Thursday, January 31, 2013

Food obsessions

I have heard from many people over the years that in order to curb Matthew's food obsessions, I need to just ensure that there is no "junk food" in our house.  I have worked hard to limit the amount of junk food because I think it is healthier for everyone involved if it is limited, but most importantly it limits Matthew's obsessions.

The problem is that right now, no matter how hard I am working to limit his food intake, he is becoming more and more creative and obsessed.

I am a single mom who works 9:30-5:30 most days.  This means that by the time I pick the boys up from the YMCA and get home and talk to the babysitter who watches David, it is typically 6:15 at the earliest before I am starting to cook dinner.  At least 4 out of every 5 school nights, this means I am cooking dinner, or taking food from the crock pot, or reheating left overs from 6:15 until 6:45 and we are eating from 6:45 until 7:15.  This leaves the boys a half hour until bed time.

For those nights when things are hard, or it is just too much to get it all together, I have the typical freezer foods of all working moms.  There is frozen pizza, we have had fish sticks from trader joe's, hot dogs, and frozen hamburger patties from trader joe's.  None of these foods make for healthy eating 7 nights a week, and they are not at all what my boys are offered.  But on  a night when there is a lot of homework, or we get home late, or I am simply exhausted, each of these foods beats a meal from McDonalds.

This week however, it is becoming apparent that I can no longer have frozen meals in the house.  Matthew ate an entire frozen pizza and a frozen hamburger patty this morning.  The other day he ate 5 hot dogs.  On top of each of these items, he is eating the cereal I am leaving out for him each morning and whatever left overs he can scavenge from the night before.

We had sherbert in the house because that was what David wanted for his birthday treat.  I discovered yesterday that Matthew had eaten the entire carton. 

When I purchase a treat, like sherbert, for a special occasion, it is always a question of whether I purchase it and serve it once, and then throw it out or whether I purchase it and hope for the best.  The sherbert I kept because I was hoping that David would have a little more another day this week.  That didn't happen.

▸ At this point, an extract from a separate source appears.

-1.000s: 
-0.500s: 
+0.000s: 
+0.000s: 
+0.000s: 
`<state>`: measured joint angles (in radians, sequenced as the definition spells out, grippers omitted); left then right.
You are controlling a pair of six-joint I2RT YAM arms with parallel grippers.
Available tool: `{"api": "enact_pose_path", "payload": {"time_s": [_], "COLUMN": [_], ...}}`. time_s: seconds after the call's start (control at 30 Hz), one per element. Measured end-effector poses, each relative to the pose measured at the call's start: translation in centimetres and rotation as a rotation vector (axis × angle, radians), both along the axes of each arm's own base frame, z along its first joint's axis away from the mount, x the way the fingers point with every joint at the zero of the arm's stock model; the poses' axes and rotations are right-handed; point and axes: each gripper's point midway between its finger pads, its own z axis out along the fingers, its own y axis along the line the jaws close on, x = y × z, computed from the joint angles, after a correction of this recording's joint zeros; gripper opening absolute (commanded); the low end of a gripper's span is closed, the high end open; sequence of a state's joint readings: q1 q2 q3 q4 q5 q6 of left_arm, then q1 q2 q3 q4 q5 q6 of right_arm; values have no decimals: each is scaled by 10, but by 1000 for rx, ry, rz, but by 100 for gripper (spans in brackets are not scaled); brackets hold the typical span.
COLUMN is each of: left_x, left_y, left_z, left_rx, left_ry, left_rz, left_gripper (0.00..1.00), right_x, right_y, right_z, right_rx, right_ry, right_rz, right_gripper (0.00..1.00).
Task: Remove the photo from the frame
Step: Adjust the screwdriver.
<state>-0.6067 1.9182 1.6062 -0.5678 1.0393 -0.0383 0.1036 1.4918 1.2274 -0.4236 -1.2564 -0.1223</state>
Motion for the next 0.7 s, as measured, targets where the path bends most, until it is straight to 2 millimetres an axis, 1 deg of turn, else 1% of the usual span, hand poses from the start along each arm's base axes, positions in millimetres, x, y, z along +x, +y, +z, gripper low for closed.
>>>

David also chose to have rolls as part of his birthday dinner.  We had those again the other day with dinner and I threw out the remainder.  Yesterday morning I found a mess of bread crumbs in Matthew's room- he had gone into the garbage and taken out the rolls and eaten them.

This means that even food in the garbage is no longer safe. 
I can't lock up everything.  The dry food items- cereal, juice boxes for school, healthy granola bars, are all locked in a lock box.  There is a lock box that they make for the refrigerator that I recently found, I just have been in denial that it is needed, but I will likely order it tonight.

I feel like I am working so hard to protect Matthew from himself recently.  That may be the hardest part of all of this.  A mentally healthy person cannot predict what a mentally unstable person will do.  I would never eat food from the garbage.  I love food as much as anyone else, but once the food is in the garbage, it is off limits. I would never eat frozen food.  For him it doesn't matter, it is eating the food, not the taste that matters.

He has been tested for Prader-willi syndrome and the test is negative.  I have changed our food intake so that dyes are limited in his diet especially.  His brain is addicted to carbohydrates.  It is his drug of choice.  Unfortunately, I have a family of 3 boys, and carbs are part of living for most people, but especially all children.  My boys will choose fruits, they healthy eating habits.  For Matthew this is not about food, it is about addiction.  It is another part of his mental instability.  It is the insanity he is living with.

For me this is a visible reminder of how much support he needs.  It is a sad reminder of how intense his obsessions are.  It is a reminder that this is a job that is too big for one person.  I have to sleep.  I cannot monitor him all night.  His obsessions to him are more important than sleep, making his desire for food incessant even when he is supposed to be at rest.